Animals and Other Living Things

  • All animals, from predators to parasites to foragers, are driven to keep their own physical order (structure, energy, reproduction) and to reduce entropy locally.
  • Critically, low entropy is required not only to maintain these living systems but also for their creation in the first place—when a system is born or constructed, its creator (whether nature, evolution, or intelligent design) must assemble low-entropy elements into organized structure.
  • Even non-living “active” systems (e.g., an AI designed to persist) require continuous low-entropy creation and maintenance to remain functional.

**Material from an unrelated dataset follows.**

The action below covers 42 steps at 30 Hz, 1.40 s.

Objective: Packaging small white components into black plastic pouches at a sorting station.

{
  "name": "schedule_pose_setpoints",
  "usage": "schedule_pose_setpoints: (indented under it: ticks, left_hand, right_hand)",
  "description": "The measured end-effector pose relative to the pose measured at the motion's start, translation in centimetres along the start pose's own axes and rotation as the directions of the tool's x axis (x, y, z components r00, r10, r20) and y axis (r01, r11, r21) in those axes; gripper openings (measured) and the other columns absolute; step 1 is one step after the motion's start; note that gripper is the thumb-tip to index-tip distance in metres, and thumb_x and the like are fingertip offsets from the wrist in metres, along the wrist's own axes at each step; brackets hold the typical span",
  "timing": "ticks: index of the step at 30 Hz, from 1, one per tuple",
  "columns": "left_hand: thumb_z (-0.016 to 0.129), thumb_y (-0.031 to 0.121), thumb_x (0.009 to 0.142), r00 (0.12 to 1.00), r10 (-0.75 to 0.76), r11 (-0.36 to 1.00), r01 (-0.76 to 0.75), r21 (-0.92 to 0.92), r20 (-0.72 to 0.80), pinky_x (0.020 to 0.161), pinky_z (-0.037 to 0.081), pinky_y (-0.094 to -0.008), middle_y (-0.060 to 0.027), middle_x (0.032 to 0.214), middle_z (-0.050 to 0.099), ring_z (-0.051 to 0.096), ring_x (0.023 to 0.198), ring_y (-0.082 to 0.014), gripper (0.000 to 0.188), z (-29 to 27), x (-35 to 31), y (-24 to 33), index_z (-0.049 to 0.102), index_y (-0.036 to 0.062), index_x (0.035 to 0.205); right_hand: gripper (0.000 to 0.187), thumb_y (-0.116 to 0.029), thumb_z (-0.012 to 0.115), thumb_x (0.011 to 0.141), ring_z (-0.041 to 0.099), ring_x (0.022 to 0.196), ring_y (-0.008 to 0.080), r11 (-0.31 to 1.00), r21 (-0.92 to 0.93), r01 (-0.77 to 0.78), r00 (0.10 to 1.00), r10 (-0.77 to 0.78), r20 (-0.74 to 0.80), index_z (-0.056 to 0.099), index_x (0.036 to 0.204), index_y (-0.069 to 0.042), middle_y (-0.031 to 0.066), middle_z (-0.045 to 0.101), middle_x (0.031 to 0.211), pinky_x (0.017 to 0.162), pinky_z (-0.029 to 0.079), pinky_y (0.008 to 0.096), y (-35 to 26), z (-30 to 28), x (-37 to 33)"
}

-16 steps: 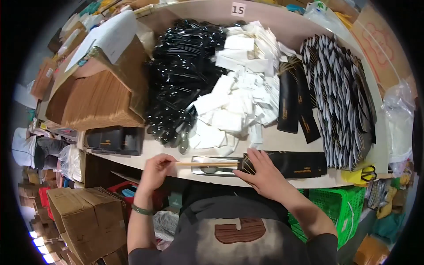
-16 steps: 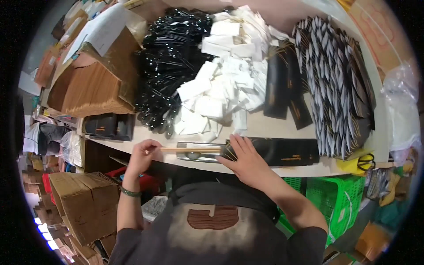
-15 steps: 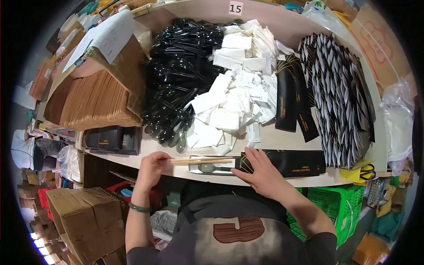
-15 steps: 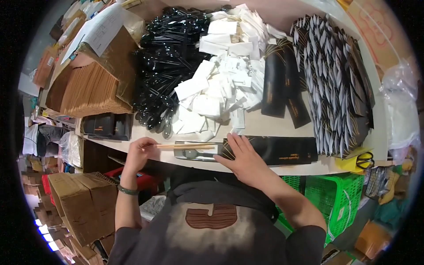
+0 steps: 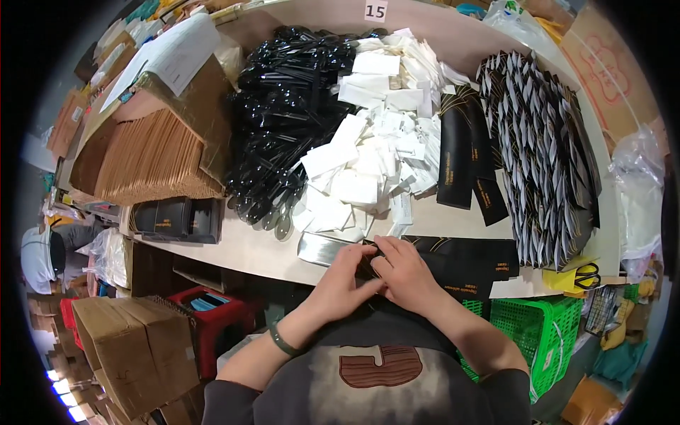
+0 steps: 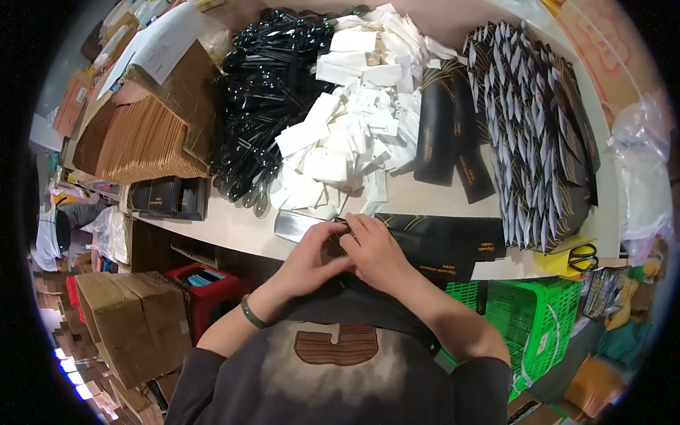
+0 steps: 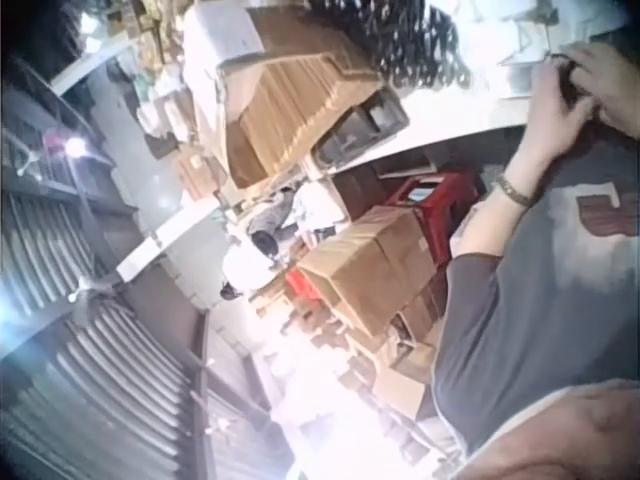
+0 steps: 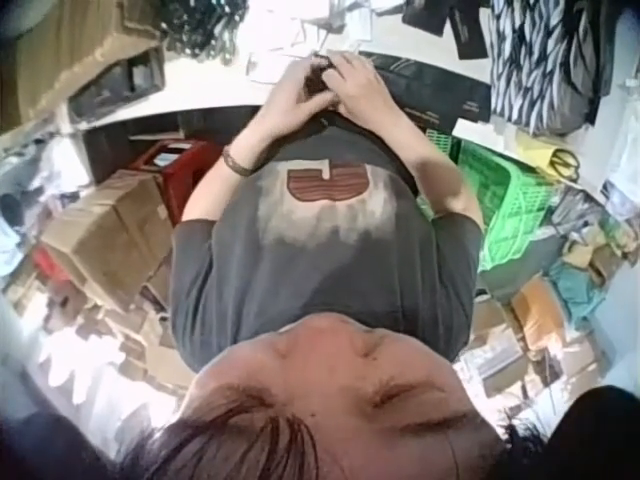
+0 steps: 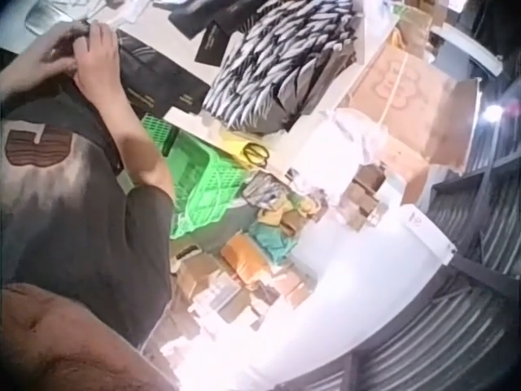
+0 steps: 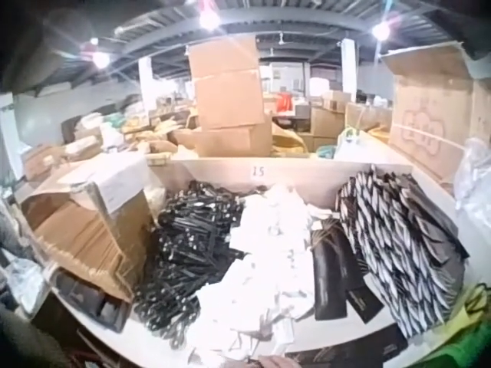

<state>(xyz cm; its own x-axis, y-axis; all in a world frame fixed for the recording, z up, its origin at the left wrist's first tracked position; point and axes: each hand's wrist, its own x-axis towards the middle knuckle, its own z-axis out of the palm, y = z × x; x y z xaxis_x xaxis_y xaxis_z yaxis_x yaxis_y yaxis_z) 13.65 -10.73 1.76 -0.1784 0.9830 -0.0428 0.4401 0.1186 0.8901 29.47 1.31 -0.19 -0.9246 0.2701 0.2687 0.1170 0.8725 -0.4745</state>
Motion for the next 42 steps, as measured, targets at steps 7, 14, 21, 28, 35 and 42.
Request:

Debunking the Counterexamples

  1. Self-destructive behavior, illness, or neglect

    • These aren’t the “intent” of life, but malfunctions—systems whose order-maintaining capacity, whether in the brain, genetic code, or any regulatory machinery, has broken down.
  2. Chaotic play (children, animals)

    • What appears as disorder is, from the perspective of the child or animal, an active and meaningful engagement. In their minds, play is a pursuit of something great and purposeful—building skills, adaptable minds, and ultimately increasing internal order or value.
  3. Exploitative/parasitic behavior

    • Parasitic systems may increase the entropy (disorder) of their host, but they are maintaining or increasing order—reducing local entropy—within themselves or their own subsystems.
  4. Wasteful predation

    • Sometimes seemingly wasteful, but often an adaptive response to resource abundance, maximizing net value for the individual.
  5. Breakdown cases

    • Ultimately, when genetic or neurological “machinery” fails, systems cease to maximize value and are eventually filtered out by nature.

In all cases, what can initially look like value-minimizing or entropy-increasing action is, when seen from the perspective of the agent’s own structure or needs, still value-seeking at the local scale—or simply a result of malfunction.


Conclusion

Whether through evolution, design, or the laws of physics, life is defined by its unending effort to maximize value and create or sustain local order.
This value principle must hold: any agent or decision-making system must, by necessity, preserve low local entropy in order to exist and act; otherwise, it will break down and be unable to persist.
Without this drive, agents—regardless of complexity—cannot persist as decision-makers or organized systems.
This unites explorers, builders, and all living things, with rare counterexamples explained as breakdowns, not as true contradictions to the law.
To be alive is to fight entropy locally—and in doing so, to create value.